Prompt
Task for the listing below: copy it out in full, exactly.

Supplied data
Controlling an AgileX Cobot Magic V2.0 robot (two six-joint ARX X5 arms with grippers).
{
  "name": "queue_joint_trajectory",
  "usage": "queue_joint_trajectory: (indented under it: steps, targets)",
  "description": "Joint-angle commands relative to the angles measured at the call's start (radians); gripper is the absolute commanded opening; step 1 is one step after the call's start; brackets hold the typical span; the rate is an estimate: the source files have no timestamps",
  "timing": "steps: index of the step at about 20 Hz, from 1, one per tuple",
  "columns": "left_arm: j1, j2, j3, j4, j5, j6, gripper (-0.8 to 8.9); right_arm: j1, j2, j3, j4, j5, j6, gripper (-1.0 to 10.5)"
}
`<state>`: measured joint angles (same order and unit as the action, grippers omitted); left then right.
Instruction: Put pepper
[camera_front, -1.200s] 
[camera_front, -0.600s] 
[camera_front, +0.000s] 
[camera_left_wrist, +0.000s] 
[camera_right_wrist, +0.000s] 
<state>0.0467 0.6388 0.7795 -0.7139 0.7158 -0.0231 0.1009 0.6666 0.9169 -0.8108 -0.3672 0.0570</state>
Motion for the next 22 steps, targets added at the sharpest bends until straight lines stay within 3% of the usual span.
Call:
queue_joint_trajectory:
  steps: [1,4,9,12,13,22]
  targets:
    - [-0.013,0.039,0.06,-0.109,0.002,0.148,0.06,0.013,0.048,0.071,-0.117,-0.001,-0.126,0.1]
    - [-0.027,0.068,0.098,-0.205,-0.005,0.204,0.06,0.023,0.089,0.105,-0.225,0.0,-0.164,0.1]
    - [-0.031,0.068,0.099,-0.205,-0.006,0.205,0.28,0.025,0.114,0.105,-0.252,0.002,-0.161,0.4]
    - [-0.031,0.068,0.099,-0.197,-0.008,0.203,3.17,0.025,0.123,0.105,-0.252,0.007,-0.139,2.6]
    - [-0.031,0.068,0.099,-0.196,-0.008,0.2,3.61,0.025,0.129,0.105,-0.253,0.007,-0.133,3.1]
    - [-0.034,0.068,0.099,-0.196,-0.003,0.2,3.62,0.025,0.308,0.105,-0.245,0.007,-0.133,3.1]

Answer box
Controlling an AgileX Cobot Magic V2.0 robot (two six-joint ARX X5 arms with grippers).
{
  "name": "queue_joint_trajectory",
  "usage": "queue_joint_trajectory: (indented under it: steps, targets)",
  "description": "Joint-angle commands relative to the angles measured at the call's start (radians); gripper is the absolute commanded opening; step 1 is one step after the call's start; brackets hold the typical span; the rate is an estimate: the source files have no timestamps",
  "timing": "steps: index of the step at about 20 Hz, from 1, one per tuple",
  "columns": "left_arm: j1, j2, j3, j4, j5, j6, gripper (-0.8 to 8.9); right_arm: j1, j2, j3, j4, j5, j6, gripper (-1.0 to 10.5)"
}
`<state>`: measured joint angles (same order and unit as the action, grippers omitted); left then right.
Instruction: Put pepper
[camera_front, -1.200s] 
[camera_front, -0.600s] 
[camera_front, +0.000s] 
[camera_left_wrist, +0.000s] 
[camera_right_wrist, +0.000s] 
<state>0.0467 0.6388 0.7795 -0.7139 0.7158 -0.0231 0.1009 0.6666 0.9169 -0.8108 -0.3672 0.0570</state>
Motion for the next 22 steps, targets added at the sharpest bends until straight lines stay within 3% of the usual span.
Call:
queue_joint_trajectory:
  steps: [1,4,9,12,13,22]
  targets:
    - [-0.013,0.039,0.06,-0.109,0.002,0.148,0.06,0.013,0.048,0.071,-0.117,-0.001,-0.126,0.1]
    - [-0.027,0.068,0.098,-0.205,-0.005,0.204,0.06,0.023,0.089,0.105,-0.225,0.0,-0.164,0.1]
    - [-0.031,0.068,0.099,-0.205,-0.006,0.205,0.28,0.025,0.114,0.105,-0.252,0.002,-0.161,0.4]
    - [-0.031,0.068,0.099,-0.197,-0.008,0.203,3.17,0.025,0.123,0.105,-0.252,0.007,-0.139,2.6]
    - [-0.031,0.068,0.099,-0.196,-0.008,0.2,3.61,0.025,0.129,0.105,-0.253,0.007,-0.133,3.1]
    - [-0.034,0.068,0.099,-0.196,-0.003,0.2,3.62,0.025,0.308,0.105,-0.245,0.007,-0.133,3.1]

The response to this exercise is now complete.